----- Entries provided

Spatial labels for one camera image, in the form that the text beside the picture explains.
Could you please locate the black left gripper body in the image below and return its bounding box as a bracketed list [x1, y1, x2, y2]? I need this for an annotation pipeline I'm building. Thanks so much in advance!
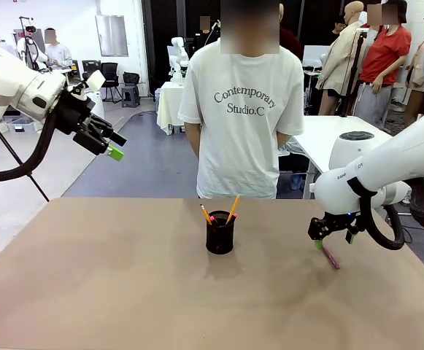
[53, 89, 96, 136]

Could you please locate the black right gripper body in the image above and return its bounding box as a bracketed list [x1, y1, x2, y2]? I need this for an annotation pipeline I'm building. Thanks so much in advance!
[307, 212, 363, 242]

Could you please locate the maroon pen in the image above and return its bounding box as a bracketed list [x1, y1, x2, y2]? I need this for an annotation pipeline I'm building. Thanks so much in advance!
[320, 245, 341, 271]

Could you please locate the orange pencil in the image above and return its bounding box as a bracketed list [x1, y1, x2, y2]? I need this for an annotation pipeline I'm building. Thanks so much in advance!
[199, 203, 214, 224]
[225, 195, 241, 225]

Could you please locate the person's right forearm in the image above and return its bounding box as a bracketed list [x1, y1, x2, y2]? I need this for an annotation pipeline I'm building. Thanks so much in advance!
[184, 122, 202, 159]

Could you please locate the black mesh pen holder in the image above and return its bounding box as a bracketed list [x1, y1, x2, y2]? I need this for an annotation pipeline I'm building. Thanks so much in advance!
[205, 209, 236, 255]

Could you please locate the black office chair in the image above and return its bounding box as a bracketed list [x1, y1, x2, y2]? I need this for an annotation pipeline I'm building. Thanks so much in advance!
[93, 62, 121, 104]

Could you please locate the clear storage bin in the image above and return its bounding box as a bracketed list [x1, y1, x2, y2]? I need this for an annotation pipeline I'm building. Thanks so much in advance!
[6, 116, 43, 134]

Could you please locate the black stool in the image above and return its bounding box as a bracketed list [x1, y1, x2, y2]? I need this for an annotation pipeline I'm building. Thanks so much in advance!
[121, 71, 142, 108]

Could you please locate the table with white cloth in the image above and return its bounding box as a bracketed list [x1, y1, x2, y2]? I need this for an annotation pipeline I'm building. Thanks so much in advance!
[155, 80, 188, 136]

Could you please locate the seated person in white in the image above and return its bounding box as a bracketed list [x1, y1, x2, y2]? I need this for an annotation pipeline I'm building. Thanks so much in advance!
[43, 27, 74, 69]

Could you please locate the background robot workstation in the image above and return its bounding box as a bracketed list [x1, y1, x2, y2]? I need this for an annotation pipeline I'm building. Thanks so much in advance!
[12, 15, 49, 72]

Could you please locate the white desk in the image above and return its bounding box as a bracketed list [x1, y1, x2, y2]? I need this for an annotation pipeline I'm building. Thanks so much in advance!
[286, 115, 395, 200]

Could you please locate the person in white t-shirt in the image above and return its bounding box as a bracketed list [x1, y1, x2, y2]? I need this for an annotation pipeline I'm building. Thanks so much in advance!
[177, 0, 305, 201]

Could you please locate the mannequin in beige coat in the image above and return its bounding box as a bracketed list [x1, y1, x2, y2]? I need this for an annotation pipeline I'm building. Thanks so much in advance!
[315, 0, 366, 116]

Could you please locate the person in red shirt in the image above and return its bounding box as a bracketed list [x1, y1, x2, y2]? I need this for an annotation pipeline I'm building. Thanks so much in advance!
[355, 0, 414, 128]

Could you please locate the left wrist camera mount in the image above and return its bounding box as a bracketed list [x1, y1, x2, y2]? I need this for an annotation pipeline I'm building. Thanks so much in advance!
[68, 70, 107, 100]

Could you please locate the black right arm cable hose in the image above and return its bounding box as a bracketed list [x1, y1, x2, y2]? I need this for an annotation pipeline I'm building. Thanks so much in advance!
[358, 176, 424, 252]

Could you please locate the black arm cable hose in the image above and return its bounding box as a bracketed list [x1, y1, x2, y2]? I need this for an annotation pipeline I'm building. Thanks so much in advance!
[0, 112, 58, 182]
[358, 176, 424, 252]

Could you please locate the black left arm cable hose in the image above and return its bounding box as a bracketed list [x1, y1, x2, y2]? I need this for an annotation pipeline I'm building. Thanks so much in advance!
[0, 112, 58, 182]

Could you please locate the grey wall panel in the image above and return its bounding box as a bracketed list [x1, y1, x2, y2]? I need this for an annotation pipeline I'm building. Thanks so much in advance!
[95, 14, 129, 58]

----------
----- Entries provided

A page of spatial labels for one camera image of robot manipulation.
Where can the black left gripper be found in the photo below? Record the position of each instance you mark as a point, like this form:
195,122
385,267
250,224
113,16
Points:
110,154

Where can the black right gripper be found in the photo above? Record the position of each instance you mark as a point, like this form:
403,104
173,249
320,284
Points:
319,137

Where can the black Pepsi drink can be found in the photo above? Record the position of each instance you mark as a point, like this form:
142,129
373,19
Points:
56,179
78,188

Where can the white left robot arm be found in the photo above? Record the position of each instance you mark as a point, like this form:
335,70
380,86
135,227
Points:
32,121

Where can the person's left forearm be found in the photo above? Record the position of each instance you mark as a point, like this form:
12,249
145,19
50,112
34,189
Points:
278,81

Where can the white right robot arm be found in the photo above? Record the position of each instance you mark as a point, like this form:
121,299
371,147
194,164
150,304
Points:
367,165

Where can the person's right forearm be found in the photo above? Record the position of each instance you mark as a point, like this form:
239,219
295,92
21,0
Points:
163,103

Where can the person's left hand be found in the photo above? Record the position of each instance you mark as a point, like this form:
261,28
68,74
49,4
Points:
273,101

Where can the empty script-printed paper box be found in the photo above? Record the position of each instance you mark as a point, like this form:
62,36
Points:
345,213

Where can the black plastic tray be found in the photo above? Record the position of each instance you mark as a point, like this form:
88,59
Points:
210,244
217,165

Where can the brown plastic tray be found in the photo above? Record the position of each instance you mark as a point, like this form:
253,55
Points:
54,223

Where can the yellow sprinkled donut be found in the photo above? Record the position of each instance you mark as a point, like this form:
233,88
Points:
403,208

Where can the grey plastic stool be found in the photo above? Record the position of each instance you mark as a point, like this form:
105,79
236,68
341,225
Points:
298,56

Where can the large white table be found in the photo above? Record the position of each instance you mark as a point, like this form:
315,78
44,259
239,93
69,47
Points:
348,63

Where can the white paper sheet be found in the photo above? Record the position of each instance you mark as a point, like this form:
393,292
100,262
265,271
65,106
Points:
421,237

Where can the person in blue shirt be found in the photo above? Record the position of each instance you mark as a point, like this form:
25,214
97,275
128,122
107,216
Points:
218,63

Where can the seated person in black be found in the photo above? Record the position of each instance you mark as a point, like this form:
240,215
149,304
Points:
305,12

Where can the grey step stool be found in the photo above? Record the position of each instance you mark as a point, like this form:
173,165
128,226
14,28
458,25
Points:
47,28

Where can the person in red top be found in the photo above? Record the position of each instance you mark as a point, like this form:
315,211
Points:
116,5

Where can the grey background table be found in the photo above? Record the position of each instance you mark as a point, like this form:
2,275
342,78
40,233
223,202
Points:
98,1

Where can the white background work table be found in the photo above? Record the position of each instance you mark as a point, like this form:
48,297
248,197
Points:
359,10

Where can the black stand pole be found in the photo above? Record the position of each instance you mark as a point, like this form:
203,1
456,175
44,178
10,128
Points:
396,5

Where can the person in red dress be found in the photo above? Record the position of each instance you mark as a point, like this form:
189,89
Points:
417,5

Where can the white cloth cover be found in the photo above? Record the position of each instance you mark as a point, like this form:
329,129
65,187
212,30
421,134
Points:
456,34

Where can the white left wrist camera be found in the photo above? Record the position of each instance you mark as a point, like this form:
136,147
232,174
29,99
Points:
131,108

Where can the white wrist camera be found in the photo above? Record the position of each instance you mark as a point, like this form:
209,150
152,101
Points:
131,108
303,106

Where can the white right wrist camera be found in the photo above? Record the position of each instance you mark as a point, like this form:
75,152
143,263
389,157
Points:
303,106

----------

Task brief. Only a number belongs in the answer: the number of lines in the preceding data that hold "paper".

Result for this task. 2